Riyadh gave NO PROOF Tehran launched oil-plant attack – but still ‘expects US to do its dirty work for them’
RT.com
19 Sep, 2019
Saudi Arabia wants its allies to believe Tehran launched attacks on its oil facilities, even though the one thing their evidence proves is the Iranian-made arms. Even so, Donald Trump will unlikely greenlight a war against Iran.
‘Made in Iran’ is not ‘launched by Iran’
The possibility that Iranian-made missiles were used in the attack on the Saudi oil plants isn’t a huge revelation, Viktor Murakhovsky, military analyst and editor-in-chief of Arsenal of the Fatherland magazine, told RT.
Showcasing the wreckage from the missiles and drones that struck Abqaiq and Khurais facilities might have proven this point, but those were identified as soon as first photos of the debris emerged in wake of the strikes. Iran has developed such “long-range cruise missiles” on the basis of Soviet Kh-55 missile, which it bought from Ukraine in early 2000s, Murakhovsky said.
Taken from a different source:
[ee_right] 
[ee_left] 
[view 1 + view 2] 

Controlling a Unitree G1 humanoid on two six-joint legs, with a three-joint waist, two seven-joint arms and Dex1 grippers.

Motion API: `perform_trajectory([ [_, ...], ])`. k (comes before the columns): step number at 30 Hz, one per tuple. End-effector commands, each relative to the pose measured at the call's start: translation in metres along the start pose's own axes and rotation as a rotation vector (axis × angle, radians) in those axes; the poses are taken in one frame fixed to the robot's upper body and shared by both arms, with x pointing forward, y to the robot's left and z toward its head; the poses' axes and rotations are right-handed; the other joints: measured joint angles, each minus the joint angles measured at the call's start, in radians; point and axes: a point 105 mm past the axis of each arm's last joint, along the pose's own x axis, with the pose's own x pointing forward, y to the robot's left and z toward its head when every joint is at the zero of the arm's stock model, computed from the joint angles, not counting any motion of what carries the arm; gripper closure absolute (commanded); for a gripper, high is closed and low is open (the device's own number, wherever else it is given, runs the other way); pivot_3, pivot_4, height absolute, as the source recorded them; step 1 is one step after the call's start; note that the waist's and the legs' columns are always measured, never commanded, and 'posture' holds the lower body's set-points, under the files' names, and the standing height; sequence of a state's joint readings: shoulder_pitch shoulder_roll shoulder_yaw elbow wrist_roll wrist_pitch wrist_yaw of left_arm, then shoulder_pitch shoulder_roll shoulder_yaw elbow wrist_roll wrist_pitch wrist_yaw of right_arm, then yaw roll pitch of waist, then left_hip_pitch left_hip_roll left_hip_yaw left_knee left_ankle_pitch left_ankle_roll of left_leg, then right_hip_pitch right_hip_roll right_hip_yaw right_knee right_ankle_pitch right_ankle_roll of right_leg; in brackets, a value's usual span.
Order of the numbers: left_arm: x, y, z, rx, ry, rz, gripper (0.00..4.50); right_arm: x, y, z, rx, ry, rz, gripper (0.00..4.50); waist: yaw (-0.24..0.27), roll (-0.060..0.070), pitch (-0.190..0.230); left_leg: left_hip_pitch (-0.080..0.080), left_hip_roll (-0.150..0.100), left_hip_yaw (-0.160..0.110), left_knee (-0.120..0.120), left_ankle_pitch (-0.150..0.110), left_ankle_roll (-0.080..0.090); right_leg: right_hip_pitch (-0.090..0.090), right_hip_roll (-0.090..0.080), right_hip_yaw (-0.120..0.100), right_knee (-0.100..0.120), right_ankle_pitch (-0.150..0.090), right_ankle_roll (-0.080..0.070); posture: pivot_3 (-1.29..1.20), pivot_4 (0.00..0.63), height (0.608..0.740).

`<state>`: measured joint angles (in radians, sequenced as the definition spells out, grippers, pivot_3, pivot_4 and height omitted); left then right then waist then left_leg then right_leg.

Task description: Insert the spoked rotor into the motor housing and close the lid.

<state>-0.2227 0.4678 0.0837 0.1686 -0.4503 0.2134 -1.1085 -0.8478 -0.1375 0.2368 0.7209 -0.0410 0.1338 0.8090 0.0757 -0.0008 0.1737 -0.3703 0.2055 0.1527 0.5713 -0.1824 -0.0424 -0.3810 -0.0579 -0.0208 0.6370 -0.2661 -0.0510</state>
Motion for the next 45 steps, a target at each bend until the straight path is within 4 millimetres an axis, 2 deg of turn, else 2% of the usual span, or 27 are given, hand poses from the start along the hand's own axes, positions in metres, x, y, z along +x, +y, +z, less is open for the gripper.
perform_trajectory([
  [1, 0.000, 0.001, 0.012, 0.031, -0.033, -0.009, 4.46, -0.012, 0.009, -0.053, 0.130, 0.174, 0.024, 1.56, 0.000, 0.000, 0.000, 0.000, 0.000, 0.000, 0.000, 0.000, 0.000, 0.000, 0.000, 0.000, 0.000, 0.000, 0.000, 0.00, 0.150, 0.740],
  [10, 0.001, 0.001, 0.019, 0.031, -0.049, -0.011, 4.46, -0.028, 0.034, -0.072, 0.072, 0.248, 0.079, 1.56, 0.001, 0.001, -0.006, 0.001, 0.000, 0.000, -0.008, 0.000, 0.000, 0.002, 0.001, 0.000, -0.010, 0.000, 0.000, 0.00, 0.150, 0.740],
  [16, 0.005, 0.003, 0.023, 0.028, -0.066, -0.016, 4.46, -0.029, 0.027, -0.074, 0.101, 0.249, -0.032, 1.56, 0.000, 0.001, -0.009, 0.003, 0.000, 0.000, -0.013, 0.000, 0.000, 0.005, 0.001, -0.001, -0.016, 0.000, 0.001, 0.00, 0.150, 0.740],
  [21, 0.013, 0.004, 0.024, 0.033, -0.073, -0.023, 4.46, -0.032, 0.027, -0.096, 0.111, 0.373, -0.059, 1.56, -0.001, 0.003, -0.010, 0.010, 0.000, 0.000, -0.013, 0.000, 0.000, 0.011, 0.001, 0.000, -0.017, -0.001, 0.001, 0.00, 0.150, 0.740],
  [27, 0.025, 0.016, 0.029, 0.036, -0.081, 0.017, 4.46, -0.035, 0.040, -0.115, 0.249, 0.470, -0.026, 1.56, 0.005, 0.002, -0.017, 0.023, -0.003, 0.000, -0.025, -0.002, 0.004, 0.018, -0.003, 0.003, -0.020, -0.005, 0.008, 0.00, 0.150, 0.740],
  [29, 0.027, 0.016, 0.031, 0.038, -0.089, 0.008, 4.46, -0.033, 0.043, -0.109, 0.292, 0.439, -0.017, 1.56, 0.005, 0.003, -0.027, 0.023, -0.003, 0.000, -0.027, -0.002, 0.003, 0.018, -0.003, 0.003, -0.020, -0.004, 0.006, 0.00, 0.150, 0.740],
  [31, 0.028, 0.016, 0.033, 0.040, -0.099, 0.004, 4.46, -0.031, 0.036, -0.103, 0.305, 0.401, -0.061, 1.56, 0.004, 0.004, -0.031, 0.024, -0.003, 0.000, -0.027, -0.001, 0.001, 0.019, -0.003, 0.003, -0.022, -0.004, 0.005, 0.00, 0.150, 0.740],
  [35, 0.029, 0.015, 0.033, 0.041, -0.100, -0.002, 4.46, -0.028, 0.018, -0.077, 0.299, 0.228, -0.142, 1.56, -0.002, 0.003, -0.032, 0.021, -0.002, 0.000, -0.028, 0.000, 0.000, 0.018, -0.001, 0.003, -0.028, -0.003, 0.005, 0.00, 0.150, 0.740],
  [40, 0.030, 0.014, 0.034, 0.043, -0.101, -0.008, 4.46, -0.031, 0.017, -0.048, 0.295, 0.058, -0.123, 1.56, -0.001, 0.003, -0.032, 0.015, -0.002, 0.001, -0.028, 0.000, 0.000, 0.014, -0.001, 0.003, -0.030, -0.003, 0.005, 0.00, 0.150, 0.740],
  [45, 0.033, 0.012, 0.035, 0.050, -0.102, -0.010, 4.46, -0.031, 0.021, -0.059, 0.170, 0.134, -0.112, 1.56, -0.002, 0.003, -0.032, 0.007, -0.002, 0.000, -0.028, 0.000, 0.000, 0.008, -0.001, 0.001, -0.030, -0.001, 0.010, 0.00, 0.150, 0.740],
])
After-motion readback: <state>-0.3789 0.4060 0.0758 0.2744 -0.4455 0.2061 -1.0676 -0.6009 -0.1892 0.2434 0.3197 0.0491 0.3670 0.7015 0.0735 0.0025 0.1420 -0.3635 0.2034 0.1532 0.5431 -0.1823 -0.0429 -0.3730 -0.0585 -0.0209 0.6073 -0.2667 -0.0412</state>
“But it doesn’t prove in any way that Tehran had anything to do with the attack and that the strikes [on Saudi petrol plants] originated from the Iranian territory.
Despite the attack being claimed by the Houthi rebels in Yemen, Riyadh on Wednesday insisted that it couldn’t have been launched from Yemeni territory and was “unquestionably sponsored by Iran.” One of the arguments made was that the Houthis were not capable of carrying out such an attack. Murakhovsky disputes this.
“There’s no secret that Iran supplies weaponry and military hardware to the Houthis in Yemen and cruise missiles could’ve well been among those deliveries,” he said. If so, such missiles are “not difficult” to operate and the Houthi forces didn’t need any help from Iranian specialists to carry out the attack on their own, the military expert said.
‘Trump knows striking Iran is a bad idea’
What the Saudi report basicaly says is that “the weaponry could’ve been supplied, and probably was, by Iran in exactly the same way that [the UK] and others have suppled arms to Saudi Arabia, which had been used in this four-year war against Yemen,” Matthew Gordon-Banks, former British MP and senior research fellow at the UK Defense Academy, told RT.
But by coming up with accusations against their main geopolitical rivals in Tehran, Riyadh “tends to expect the US to do its dirty work for them” – meaning a retaliatory strike on Iran.
However, they are unlikely to achieve their goal as US President Donald Trump knows that “no matter what his advisors may say, a strike against Iran could have devastating consequences throughout the Gulf and internationally.”